先日、ロサンゼルスでインタビューする機会に恵まれ、ハリウッドで日本映画を売り込む難しさや作品への熱い思いを語ってくれました。
一番苦労したのは、字幕文化のないアメリカでの公開だったそうです。
「今までは任せっぱなしっていうのも変ですが、本当に伝わっているかどうか分からないままポンと投げちゃっている部分があった。でも今回はすごくコンテンポラリーな話題ですし、医学用語も出てきますから、今生きているリズムの言葉をそれぞれのキャラクターで使いたいということもあったので、まず字幕作りには苦労しましたね」。

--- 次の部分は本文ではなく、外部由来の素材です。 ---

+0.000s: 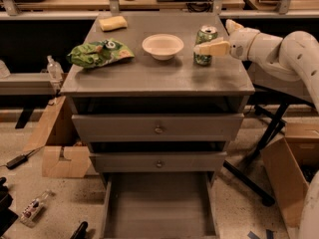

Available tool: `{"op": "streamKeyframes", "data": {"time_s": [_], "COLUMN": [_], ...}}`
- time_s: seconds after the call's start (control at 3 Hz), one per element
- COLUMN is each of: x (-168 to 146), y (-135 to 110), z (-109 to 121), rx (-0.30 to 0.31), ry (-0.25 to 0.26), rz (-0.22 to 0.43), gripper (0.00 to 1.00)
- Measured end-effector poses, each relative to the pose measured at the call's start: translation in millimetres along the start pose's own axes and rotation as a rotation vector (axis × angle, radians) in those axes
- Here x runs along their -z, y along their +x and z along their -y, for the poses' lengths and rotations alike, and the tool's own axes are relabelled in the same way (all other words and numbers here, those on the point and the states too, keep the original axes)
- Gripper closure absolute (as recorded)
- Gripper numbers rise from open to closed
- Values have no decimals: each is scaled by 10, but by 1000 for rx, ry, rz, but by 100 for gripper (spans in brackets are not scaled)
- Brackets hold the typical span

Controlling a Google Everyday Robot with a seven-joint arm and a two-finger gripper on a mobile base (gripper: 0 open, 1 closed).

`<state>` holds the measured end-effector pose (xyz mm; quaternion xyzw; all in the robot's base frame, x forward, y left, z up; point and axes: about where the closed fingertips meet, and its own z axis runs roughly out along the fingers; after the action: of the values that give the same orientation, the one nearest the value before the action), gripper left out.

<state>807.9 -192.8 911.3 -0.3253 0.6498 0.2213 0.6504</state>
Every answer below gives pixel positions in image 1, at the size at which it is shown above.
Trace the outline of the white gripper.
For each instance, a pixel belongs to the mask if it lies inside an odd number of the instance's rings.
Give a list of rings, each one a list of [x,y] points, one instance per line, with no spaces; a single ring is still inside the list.
[[[259,30],[243,28],[243,26],[231,19],[225,22],[225,28],[229,34],[229,42],[222,38],[195,45],[193,51],[198,55],[204,56],[225,56],[230,55],[241,61],[251,61],[253,53],[252,44],[260,33]]]

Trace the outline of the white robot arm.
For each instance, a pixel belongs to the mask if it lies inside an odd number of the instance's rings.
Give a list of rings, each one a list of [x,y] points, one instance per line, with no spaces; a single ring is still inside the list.
[[[232,20],[226,21],[229,39],[213,39],[196,44],[193,51],[201,56],[230,54],[241,61],[256,63],[265,72],[284,81],[305,84],[315,109],[319,112],[319,44],[309,33],[295,31],[285,38],[244,28]],[[298,239],[318,239],[319,172],[316,172],[302,207]]]

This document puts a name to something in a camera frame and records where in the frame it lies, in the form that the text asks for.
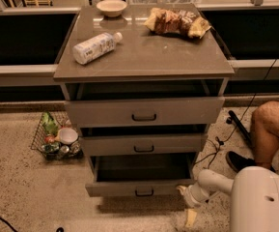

字幕作りには自らも参加し、積極的に意見を出したりもしたと言う。
「やっぱり、現代社会の話なので、ちょっとした習慣の違いでぜんぜん台詞の意味をなさいところとか、スラングのようなもの、例えば「びしっと行こうよ」って何て訳するんだよ? っていうみたいな。その辺のフィーリングも含めて時間をかけて作らせていただきました」。
言葉や生活習慣は違ってもこの作品が訴えるメッセージはアメリカ人にも同じように届いたという。
「何回かスクリーニング(試写)をしているんですけど、(反応は)まったく日本と同じなんですよ。泣き所も一緒だし、ちょっと笑ってみるところも同じ。字幕だから理解度は(文字から)入っていく部分で何割かは減っているかもしれないけど、深いところまで届いているし、まったく違和感がない。会社のあり方、男女のあり方は(違和感を)感じているかもしれませんが、心情の深いところは変わらないですね」。
アメリカでも日本と同様にHand to hand(手渡し)によるプロモーションを行ってきました。
「どういう形で配給するのかというのも含めてこういう映画をやるとき、丸投げしてバンと渡してしまうやり方もあったんですが、やっぱり日本でやったのと変わらない僕たちが温めてきたものをそのままHand to handで渡すような、そういう、手渡しできるようなものをプレゼントしたいと思いました」。
かつて病に倒れた自身と重ね合わせるように、若年性アルツハイマー認知症と言う病に直面した佐伯を熱演しています。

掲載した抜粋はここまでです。